JP Morgan Securities LLC forecasts second-quarter property-level earnings before interest, taxation, depreciation, and amortisation (EBITDA) at Marina Bay Sands are likely to have stood at US$727 million. The brokerage said in a note on Wednesday that this would represent a 5-percent year-on-year decline.
Las Vegas Sands Corp controls the Marina Bay Sands casino complex, one half of Singapore’s casino duopoly. The firm is also the parent company of Macau-based casino operator Sands China Ltd.
JP Morgan analysts Daniel Politzer, Samuel Nielsen and Michael Hirsh stated that their EBITDA estimate for the Singapore casino resort was “in line” with market expectations of EBITDA of around US$725 million.
They further estimated that second-quarter revenue at Marina Bay Sands was likely to have increased by 3 percent year on year, to US$1.42 billion.
The analysts stated that Marina Bay Sands “is demonstrating a step-change in sustainable demand as a result of Las Vegas Sands’ circa US$1-billion ‘premiumisation’ of the property and growing wealth in Singapore.”

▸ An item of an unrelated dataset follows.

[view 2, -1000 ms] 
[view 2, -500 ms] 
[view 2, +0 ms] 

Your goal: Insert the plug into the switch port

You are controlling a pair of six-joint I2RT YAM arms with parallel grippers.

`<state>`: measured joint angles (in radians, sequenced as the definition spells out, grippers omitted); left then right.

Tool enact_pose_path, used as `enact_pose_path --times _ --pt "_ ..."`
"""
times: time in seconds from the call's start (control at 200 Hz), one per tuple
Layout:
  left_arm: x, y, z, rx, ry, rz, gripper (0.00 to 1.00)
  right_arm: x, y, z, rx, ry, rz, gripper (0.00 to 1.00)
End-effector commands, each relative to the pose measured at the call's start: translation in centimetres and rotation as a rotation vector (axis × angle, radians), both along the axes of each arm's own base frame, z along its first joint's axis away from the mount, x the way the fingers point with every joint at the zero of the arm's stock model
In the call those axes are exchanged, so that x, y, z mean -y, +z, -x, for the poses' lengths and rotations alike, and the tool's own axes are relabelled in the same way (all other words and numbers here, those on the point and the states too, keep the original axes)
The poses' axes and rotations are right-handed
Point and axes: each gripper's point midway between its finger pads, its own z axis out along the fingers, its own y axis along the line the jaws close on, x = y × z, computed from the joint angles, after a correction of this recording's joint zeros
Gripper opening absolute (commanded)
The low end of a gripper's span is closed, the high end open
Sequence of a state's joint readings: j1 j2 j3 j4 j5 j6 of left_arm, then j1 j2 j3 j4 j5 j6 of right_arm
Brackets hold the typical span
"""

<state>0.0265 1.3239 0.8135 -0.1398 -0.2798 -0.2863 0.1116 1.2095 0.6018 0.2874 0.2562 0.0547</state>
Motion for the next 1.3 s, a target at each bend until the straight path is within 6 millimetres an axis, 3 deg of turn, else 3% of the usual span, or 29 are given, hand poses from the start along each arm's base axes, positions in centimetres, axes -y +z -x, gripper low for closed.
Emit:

Marina Bay Sands reported first-quarter net revenue of nearly US$1.49 billion, up from US$1.16 billion a year earlier. It recorded adjusted property EBITDA of US$788 million for the period, 30.3 percent higher than in the prior-year period.
Las Vegas Sands is currently pursuing a major enlargement of the venue’s facilities, aimed at enhancing its market position. The US$8-billion expansion project – often referred to as ‘MBS 2.0’ – is slated for completion in 2030.